Task requirements:
Give back an exact copy of the lines in the records below, from the line that has "the black wall" through the line that has "the grey long", and nothing besides.

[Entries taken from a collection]
_ _ _ _

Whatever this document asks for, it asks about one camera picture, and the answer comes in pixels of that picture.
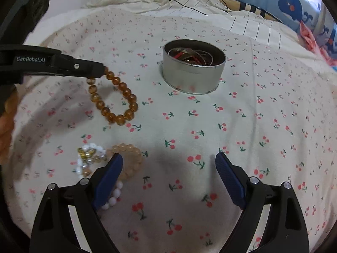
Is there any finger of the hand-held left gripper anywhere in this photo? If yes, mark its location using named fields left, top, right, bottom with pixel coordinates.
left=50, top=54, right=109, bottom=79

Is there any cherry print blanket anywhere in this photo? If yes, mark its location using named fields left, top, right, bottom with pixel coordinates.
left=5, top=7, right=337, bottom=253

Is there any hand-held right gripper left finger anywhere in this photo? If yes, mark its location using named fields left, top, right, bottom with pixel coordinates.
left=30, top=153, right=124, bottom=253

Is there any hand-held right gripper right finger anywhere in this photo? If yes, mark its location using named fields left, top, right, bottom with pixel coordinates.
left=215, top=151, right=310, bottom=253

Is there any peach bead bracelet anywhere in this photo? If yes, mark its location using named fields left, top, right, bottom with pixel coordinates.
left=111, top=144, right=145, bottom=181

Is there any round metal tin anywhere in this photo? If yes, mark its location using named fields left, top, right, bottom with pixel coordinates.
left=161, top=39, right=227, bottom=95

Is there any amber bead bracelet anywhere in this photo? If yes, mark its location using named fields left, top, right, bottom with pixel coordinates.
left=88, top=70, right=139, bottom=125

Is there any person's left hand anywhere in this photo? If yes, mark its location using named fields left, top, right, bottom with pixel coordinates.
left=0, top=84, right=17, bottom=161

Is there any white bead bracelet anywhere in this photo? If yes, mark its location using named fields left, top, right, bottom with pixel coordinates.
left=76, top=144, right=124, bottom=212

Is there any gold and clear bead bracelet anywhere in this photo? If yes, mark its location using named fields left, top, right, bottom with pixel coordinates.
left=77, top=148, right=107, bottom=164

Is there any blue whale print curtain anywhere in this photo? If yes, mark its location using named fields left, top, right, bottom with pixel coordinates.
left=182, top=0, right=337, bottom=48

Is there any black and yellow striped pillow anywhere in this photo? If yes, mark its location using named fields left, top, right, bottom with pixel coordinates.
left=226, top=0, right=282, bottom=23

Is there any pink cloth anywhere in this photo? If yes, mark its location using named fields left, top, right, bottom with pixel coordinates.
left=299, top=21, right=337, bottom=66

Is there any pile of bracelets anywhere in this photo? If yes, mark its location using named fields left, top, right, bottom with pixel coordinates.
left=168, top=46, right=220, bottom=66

_ _ _ _

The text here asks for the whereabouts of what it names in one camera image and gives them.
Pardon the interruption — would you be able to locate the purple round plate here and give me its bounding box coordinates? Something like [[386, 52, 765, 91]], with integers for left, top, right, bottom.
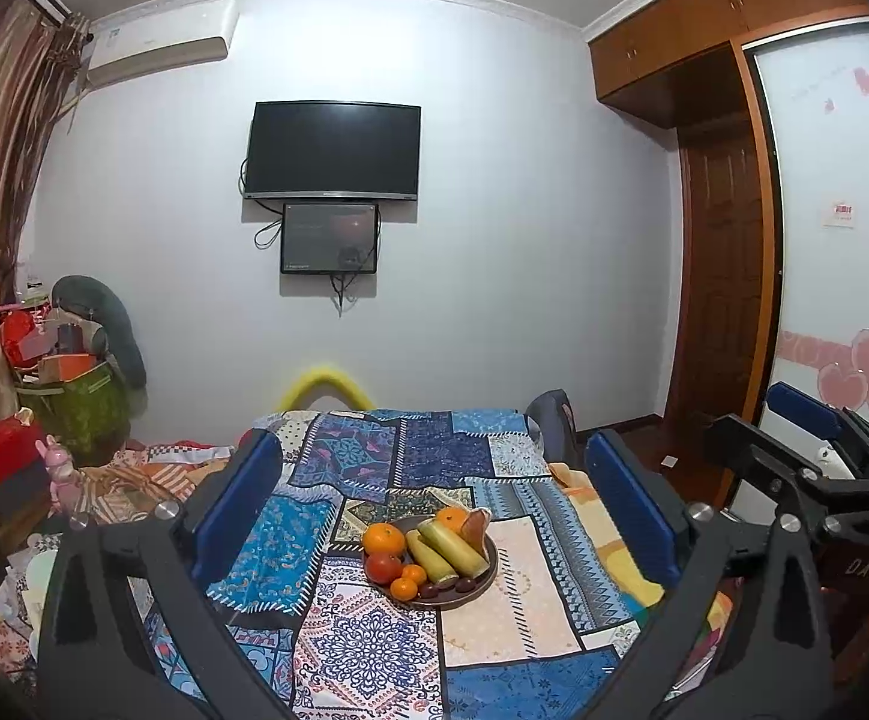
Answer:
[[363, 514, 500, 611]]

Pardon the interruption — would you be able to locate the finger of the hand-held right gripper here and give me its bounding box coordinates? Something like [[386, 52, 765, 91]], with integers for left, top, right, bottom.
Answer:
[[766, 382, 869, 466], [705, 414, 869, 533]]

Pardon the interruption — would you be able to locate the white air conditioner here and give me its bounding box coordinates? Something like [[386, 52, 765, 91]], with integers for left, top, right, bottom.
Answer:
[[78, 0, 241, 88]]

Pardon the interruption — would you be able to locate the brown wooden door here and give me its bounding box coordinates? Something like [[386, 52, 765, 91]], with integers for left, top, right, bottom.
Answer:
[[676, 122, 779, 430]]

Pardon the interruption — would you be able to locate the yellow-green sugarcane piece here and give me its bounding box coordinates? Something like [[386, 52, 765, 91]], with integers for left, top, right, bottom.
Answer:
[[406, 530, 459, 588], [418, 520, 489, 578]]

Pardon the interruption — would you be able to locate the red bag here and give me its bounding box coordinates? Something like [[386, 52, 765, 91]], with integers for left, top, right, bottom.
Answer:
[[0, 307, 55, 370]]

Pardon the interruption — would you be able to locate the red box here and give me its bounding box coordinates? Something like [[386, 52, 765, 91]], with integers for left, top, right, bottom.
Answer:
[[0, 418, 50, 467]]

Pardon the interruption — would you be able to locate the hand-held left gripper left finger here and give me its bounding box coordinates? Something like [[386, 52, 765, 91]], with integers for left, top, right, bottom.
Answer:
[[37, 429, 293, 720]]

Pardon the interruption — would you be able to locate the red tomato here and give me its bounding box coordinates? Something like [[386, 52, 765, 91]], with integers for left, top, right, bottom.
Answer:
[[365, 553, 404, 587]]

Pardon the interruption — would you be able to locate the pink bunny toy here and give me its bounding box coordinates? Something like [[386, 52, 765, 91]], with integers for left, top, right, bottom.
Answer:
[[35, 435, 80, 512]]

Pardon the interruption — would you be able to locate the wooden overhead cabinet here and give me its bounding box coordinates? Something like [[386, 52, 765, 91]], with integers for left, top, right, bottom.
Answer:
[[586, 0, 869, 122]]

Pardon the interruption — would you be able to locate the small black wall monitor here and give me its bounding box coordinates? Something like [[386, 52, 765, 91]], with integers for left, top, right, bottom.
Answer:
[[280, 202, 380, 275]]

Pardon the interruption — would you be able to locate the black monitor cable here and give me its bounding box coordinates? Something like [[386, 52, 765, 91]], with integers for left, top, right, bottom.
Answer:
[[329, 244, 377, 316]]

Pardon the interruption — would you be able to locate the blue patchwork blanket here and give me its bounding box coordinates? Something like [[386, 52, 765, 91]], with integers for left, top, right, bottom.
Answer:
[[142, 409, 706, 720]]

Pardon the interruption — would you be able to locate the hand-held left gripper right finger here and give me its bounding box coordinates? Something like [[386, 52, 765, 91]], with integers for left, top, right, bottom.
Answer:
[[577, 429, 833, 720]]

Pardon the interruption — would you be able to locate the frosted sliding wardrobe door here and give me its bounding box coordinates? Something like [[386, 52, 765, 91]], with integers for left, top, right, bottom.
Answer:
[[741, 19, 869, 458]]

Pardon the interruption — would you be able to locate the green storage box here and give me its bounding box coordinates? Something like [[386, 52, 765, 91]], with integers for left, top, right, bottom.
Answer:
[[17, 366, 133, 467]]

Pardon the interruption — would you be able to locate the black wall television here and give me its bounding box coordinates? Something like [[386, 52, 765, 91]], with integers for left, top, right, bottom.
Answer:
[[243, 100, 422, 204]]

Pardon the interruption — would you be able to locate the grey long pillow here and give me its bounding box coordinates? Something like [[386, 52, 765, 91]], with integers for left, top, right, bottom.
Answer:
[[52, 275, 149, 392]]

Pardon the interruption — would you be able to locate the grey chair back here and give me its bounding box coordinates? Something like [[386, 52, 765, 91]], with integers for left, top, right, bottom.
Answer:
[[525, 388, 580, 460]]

_ _ _ _

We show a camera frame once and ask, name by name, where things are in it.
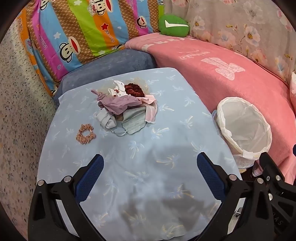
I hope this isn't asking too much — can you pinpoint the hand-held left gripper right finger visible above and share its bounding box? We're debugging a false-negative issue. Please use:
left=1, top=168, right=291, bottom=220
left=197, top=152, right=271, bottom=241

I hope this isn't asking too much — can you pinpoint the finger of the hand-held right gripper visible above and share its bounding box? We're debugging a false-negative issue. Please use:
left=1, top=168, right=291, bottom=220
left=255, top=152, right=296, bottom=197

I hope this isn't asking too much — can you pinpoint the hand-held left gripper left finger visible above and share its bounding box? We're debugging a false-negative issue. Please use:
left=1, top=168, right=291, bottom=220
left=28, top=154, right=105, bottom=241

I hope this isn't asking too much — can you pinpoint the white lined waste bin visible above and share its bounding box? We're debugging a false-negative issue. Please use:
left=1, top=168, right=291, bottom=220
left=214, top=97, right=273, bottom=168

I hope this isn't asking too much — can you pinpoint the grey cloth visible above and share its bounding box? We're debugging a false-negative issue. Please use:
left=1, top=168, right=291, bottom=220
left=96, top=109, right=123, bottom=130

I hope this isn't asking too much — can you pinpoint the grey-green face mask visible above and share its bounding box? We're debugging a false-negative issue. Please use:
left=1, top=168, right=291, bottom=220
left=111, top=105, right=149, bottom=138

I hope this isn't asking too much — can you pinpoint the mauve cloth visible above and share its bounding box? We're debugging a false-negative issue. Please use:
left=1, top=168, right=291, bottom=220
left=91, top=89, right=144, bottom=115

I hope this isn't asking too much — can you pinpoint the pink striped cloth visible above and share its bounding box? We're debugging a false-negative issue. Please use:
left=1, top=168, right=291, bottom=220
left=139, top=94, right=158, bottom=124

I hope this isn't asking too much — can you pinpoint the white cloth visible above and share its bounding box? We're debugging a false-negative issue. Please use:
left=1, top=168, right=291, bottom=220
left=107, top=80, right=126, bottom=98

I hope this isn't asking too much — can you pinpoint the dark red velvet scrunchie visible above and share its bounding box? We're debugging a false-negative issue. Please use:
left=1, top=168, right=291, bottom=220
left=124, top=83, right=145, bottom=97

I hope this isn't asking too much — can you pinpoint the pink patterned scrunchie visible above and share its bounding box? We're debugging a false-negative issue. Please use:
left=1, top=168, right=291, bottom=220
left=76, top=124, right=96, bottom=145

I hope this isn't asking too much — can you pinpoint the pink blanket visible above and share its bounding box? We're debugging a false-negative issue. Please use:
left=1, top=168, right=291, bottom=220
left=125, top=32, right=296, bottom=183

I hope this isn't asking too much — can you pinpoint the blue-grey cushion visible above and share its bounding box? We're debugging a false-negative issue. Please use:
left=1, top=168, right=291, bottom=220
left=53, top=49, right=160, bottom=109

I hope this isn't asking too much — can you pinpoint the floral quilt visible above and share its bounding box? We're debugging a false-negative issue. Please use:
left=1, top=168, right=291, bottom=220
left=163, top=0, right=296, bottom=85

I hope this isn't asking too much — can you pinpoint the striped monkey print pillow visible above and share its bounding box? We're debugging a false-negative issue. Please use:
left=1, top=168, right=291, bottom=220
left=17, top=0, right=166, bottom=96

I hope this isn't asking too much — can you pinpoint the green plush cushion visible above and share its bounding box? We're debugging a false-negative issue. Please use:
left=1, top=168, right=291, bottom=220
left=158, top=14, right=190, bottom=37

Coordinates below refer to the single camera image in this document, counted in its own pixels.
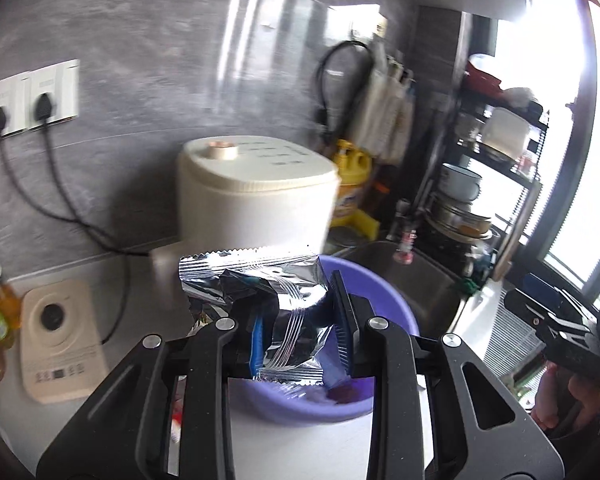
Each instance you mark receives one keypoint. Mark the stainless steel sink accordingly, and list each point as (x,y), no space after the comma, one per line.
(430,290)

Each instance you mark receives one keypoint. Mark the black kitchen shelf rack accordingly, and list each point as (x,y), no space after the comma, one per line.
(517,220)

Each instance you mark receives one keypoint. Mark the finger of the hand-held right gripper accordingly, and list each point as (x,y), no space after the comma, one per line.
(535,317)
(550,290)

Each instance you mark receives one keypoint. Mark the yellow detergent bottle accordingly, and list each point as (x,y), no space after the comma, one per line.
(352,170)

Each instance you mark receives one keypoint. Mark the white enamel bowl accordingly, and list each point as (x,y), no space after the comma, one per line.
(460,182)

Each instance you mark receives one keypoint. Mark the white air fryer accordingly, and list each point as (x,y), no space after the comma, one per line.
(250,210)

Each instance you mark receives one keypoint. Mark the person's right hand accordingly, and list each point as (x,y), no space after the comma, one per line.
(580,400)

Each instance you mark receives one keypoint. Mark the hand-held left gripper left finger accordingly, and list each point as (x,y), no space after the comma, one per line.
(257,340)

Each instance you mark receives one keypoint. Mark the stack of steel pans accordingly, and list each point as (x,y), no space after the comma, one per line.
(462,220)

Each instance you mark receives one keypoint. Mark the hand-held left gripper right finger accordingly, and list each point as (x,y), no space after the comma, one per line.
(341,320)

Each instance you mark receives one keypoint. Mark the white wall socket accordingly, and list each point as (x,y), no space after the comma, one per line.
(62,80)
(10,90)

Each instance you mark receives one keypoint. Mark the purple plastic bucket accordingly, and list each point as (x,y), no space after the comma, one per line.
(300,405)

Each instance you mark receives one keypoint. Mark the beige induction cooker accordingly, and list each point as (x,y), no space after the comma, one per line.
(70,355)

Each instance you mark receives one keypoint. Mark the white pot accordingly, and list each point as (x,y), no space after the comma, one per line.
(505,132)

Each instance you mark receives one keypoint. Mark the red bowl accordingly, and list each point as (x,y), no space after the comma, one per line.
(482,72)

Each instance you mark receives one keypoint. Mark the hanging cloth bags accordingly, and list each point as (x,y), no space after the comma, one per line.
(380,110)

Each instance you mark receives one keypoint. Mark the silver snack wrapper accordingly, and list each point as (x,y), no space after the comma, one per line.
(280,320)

_ _ _ _

Exercise result:
Pardon the interruption — would you be able to locate the black wall television here and give me its bounding box coordinates? Something like [[386, 52, 765, 91]], with integers for left, top, right, bottom.
Answer:
[[243, 100, 422, 204]]

Pardon the interruption — would you be able to locate the grey long pillow here and give me its bounding box coordinates? Something like [[386, 52, 765, 91]], with integers for left, top, right, bottom.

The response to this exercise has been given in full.